Based on our cash balance, forecasted cash flows from operating activities and availability under our revolving credit facility, we expect to be able to fund our planned capital expenditures, meet our debt service requirements and fund our other commitments and obligations for the next 12 months.
As of September 30, 2018, we had a cash balance of $4 million compared to $5 million as of December 31, 2017, and we had a net working capital deficit of $1.741 billion as of September 30, 2018, compared to a net working capital deficit of $831 million as of December 31, 2017. As of September 30, 2018, our working capital deficit includes $432 million principal amount of debt due or that could be put to us in the next 12 months. As of September 30, 2018, we had $2.173 billion of borrowing capacity available under our senior secured revolving credit facility, with outstanding borrowings of $645 million and $182 million utilized for various letters of credit. See Note 3 of the notes to our condensed consolidated financial statements included in Item 1 of Part I of this report for further discussion of our debt obligations, including principal and carrying amounts of our notes.
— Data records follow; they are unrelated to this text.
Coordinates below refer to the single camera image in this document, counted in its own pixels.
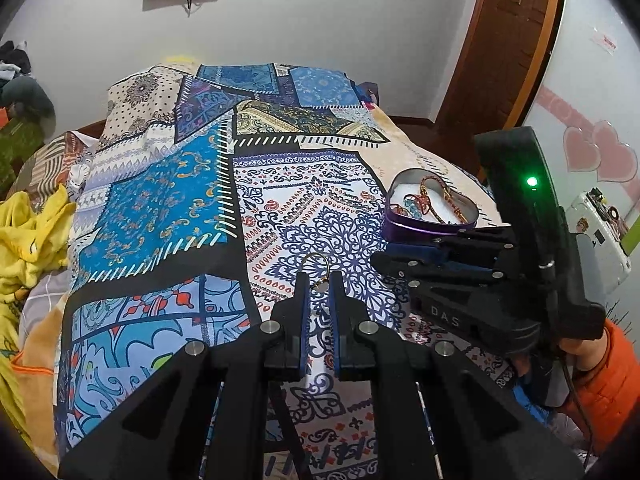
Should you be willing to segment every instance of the patchwork blanket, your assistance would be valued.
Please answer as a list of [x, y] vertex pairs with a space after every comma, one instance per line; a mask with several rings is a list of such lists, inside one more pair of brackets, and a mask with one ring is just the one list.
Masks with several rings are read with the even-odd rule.
[[[371, 319], [421, 344], [454, 342], [501, 385], [513, 377], [502, 359], [411, 312], [406, 285], [370, 266], [385, 247], [386, 189], [406, 168], [434, 171], [474, 200], [479, 226], [499, 215], [478, 184], [412, 144], [343, 73], [155, 66], [109, 99], [71, 233], [55, 376], [61, 455], [187, 341], [224, 344], [269, 319], [311, 252], [342, 271]], [[321, 262], [305, 270], [312, 280], [324, 272]], [[369, 383], [335, 379], [326, 294], [313, 291], [311, 303], [306, 376], [271, 397], [264, 475], [295, 477], [292, 444], [315, 478], [373, 475]], [[296, 442], [284, 439], [286, 425]]]

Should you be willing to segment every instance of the wooden floor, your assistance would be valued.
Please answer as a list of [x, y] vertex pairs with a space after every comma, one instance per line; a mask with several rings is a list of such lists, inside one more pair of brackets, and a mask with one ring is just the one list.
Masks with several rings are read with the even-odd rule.
[[478, 174], [480, 162], [471, 138], [457, 139], [453, 136], [441, 135], [434, 127], [422, 124], [396, 122], [396, 125], [421, 148], [453, 162], [471, 174]]

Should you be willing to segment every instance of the metal screw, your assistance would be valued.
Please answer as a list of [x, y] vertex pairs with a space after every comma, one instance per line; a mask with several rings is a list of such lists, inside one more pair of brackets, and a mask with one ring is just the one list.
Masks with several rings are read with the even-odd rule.
[[375, 334], [379, 328], [375, 321], [363, 321], [358, 325], [358, 330], [367, 335]]
[[449, 357], [456, 351], [456, 347], [453, 346], [449, 341], [438, 341], [434, 348], [435, 351], [443, 357]]
[[189, 355], [200, 355], [204, 352], [204, 343], [202, 341], [189, 341], [184, 346], [184, 351]]
[[275, 334], [278, 330], [280, 330], [280, 324], [273, 319], [263, 321], [260, 325], [260, 330], [262, 330], [265, 334]]

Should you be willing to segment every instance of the green fabric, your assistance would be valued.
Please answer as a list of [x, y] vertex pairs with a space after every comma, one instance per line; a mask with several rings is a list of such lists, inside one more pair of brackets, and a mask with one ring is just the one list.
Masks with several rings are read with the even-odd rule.
[[0, 196], [4, 197], [25, 160], [42, 146], [44, 134], [35, 123], [11, 119], [0, 129]]

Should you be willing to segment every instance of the door frame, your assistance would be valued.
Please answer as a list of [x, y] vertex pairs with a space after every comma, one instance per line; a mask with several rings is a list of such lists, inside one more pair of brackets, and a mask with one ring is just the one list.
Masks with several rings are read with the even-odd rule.
[[[462, 50], [458, 57], [456, 69], [453, 72], [453, 76], [449, 82], [449, 87], [447, 88], [447, 93], [445, 94], [442, 106], [440, 106], [440, 110], [436, 117], [436, 129], [442, 124], [442, 118], [446, 116], [447, 111], [453, 103], [456, 87], [465, 68], [466, 58], [469, 54], [472, 41], [478, 28], [478, 21], [480, 19], [483, 4], [484, 0], [476, 0], [471, 20], [469, 21], [469, 28], [466, 32], [465, 41], [462, 44]], [[529, 111], [533, 99], [538, 92], [538, 88], [540, 87], [540, 83], [542, 82], [546, 66], [548, 65], [548, 61], [551, 56], [551, 51], [556, 42], [563, 9], [564, 0], [548, 0], [542, 29], [538, 38], [538, 44], [536, 45], [536, 49], [531, 59], [531, 64], [527, 70], [527, 75], [525, 76], [520, 91], [518, 92], [516, 101], [514, 102], [509, 116], [502, 127], [505, 130], [522, 124], [522, 121]]]

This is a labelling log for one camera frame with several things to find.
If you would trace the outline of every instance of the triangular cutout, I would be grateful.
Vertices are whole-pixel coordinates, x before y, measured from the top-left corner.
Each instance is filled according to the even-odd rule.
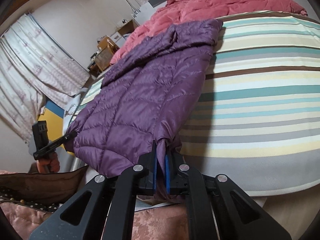
[[[60,215],[60,218],[71,225],[79,225],[91,195],[90,191],[86,191]]]
[[[241,222],[246,225],[252,221],[259,219],[259,213],[253,210],[253,208],[247,203],[241,196],[235,191],[230,192],[233,203],[236,206]]]

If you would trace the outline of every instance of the purple puffer jacket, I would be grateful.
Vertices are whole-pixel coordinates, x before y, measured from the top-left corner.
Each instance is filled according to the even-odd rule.
[[[156,140],[164,169],[165,146],[181,146],[177,134],[201,94],[221,27],[215,19],[195,21],[144,39],[106,73],[100,94],[68,128],[78,135],[66,150],[112,177]]]

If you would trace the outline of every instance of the yellow panel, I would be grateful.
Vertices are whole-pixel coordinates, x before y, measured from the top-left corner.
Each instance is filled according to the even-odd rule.
[[[49,140],[54,141],[62,136],[63,119],[49,109],[46,108],[44,114],[39,116],[38,121],[47,121]]]

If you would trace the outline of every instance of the striped bed sheet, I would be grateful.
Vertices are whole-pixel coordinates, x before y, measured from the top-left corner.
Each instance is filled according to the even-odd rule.
[[[180,131],[186,162],[228,175],[251,196],[320,183],[320,24],[270,11],[221,19],[202,94]]]

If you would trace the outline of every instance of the pink comforter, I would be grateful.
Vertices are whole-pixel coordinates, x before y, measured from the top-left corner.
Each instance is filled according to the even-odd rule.
[[[283,11],[307,16],[305,9],[293,0],[167,0],[150,20],[139,26],[113,56],[116,63],[146,36],[165,31],[171,24],[202,21],[226,15],[260,10]]]

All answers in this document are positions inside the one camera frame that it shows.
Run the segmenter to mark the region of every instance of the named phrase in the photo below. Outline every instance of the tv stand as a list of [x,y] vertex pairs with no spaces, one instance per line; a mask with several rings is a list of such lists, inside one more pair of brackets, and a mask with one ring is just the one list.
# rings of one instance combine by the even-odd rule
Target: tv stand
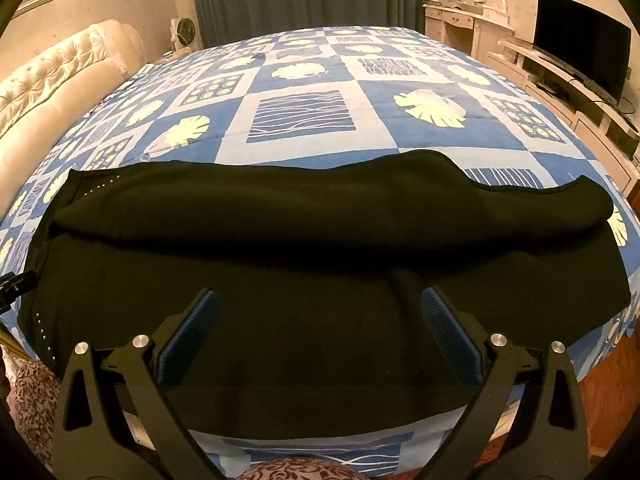
[[[498,45],[503,53],[489,52],[486,65],[535,97],[573,130],[629,201],[640,197],[640,170],[636,167],[640,162],[634,163],[640,137],[629,119],[602,102],[577,76],[535,51],[531,43],[506,38]],[[561,88],[564,95],[546,91],[548,82]]]

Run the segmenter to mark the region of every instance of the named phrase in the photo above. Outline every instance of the brown patterned fabric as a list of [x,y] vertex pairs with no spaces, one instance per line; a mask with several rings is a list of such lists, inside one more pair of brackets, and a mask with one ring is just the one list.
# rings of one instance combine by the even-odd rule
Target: brown patterned fabric
[[60,383],[40,361],[15,358],[15,375],[9,377],[7,397],[15,428],[34,455],[51,468],[53,424]]
[[366,477],[333,462],[292,457],[256,464],[238,480],[366,480]]

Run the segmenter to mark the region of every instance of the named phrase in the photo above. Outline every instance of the blue and white bedspread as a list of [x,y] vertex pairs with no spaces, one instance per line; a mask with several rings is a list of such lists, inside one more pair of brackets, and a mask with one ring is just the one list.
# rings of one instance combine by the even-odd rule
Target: blue and white bedspread
[[[616,208],[609,223],[632,303],[571,346],[581,380],[636,323],[636,216],[593,154],[535,99],[465,54],[404,28],[283,32],[145,66],[81,118],[22,188],[0,226],[0,275],[21,272],[31,235],[70,168],[171,159],[329,168],[416,148],[445,153],[487,184],[554,187],[584,174],[610,192]],[[19,302],[2,320],[27,346],[18,309]],[[227,476],[305,452],[376,476],[424,465],[460,413],[345,438],[195,436]]]

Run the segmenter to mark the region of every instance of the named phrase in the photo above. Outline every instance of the vanity table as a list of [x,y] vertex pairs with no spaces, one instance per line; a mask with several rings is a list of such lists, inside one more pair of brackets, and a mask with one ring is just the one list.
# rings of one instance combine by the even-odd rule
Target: vanity table
[[504,0],[457,0],[424,5],[425,34],[484,63],[513,36]]

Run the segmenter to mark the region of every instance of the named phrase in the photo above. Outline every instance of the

Even though we have taken measures to mitigate the liquidity concerns facing us for the next 12 months as outlined above and in Industry Outlook in our 2017 Form 10-K, there can be no assurance that these measures will be sufficient for periods beyond the next 12 months. If needed, we may seek to access the capital markets or otherwise refinance a portion of our outstanding indebtedness to improve our liquidity. We closely monitor the amounts and timing of our sources and uses of funds, particularly as they affect our ability to maintain compliance with the financial covenants of our revolving credit facility. Furthermore, our ability to generate operating cash flow in the current commodity price environment, sell assets, access capital markets or take any other action to improve our liquidity and manage our debt is subject to the risks discussed above and elsewhere in our periodic reports and the other risks and uncertainties that exist in our industry, some of which we may not be able to anticipate at this time or control.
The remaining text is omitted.